>>>>

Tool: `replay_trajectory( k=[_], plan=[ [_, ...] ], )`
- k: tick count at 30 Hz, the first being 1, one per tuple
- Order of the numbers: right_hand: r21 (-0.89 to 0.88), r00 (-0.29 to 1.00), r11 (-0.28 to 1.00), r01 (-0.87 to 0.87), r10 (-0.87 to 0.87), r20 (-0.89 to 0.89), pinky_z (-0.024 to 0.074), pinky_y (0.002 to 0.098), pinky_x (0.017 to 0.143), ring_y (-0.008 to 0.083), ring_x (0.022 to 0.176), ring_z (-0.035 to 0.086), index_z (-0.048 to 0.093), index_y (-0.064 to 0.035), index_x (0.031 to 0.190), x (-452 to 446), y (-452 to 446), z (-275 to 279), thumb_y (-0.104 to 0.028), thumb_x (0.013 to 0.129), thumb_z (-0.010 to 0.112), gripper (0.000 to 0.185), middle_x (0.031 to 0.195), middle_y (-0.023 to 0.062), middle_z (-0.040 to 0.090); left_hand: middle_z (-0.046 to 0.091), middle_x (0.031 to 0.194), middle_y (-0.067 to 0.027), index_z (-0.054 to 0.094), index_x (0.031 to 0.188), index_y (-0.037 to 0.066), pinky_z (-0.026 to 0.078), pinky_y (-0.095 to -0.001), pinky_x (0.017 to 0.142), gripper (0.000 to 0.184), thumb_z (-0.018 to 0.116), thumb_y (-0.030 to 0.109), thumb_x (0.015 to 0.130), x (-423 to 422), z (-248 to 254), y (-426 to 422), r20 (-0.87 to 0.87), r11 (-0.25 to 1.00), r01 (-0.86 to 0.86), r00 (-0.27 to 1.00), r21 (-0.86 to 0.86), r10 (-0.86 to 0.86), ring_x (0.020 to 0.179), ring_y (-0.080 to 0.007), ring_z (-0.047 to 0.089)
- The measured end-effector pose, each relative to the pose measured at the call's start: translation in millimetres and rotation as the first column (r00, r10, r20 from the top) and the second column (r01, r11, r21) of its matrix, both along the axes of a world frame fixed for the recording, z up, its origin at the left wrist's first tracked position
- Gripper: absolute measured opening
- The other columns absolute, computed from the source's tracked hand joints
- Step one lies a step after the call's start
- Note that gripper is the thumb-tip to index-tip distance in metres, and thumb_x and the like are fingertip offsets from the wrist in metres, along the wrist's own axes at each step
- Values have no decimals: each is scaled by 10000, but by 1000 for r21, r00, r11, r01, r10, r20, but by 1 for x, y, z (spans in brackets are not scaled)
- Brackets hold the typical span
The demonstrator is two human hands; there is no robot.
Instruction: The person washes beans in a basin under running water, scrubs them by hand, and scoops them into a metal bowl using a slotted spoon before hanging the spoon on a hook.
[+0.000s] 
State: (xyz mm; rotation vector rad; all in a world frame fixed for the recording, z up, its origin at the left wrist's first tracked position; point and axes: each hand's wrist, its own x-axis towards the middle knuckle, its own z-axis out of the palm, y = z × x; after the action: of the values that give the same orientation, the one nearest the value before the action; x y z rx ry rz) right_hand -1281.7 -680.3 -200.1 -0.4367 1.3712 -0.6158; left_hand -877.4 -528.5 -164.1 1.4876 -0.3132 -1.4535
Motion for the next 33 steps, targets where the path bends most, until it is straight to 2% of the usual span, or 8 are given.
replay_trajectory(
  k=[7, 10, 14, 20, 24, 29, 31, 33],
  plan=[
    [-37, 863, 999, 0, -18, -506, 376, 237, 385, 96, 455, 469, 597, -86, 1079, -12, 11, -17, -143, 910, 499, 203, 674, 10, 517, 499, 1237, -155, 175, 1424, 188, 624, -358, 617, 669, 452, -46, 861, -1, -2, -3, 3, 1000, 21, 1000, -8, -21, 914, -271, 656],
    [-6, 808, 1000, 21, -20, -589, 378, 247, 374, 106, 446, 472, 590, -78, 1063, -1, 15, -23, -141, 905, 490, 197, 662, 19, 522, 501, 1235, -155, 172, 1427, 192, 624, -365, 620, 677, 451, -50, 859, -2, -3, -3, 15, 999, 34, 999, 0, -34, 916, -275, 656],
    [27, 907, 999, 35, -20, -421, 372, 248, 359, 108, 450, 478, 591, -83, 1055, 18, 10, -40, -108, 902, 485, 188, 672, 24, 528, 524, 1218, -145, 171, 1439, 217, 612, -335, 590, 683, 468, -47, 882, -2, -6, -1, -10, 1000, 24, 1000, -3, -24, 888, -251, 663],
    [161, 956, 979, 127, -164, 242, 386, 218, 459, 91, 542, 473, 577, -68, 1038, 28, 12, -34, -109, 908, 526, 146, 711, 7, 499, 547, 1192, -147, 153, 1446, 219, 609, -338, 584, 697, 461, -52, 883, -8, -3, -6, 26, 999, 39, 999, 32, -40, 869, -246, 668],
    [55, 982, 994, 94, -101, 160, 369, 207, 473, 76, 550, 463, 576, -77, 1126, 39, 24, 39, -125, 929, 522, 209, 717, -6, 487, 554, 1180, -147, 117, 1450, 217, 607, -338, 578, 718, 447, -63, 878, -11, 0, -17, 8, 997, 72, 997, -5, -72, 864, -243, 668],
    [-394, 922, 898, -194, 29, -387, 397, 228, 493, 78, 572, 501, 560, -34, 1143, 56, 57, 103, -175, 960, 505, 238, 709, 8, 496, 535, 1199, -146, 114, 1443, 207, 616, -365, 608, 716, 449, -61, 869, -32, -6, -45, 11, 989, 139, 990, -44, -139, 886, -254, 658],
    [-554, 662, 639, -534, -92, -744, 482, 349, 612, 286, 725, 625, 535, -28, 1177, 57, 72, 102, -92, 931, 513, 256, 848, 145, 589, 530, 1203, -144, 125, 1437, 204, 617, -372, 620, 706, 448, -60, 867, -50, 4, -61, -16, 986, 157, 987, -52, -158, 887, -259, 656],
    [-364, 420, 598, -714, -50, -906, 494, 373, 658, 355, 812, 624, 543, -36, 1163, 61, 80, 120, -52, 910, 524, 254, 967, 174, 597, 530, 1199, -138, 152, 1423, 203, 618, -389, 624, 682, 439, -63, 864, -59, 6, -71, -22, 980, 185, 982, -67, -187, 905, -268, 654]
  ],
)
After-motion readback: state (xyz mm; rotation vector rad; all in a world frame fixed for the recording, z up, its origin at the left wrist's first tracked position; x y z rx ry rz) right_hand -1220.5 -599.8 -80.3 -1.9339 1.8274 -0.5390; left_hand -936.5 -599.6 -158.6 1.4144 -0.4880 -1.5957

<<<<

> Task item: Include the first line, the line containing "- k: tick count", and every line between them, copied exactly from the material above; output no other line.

> Response:
Tool: `replay_trajectory( k=[_], plan=[ [_, ...] ], )`
- k: tick count at 30 Hz, the first being 1, one per tuple

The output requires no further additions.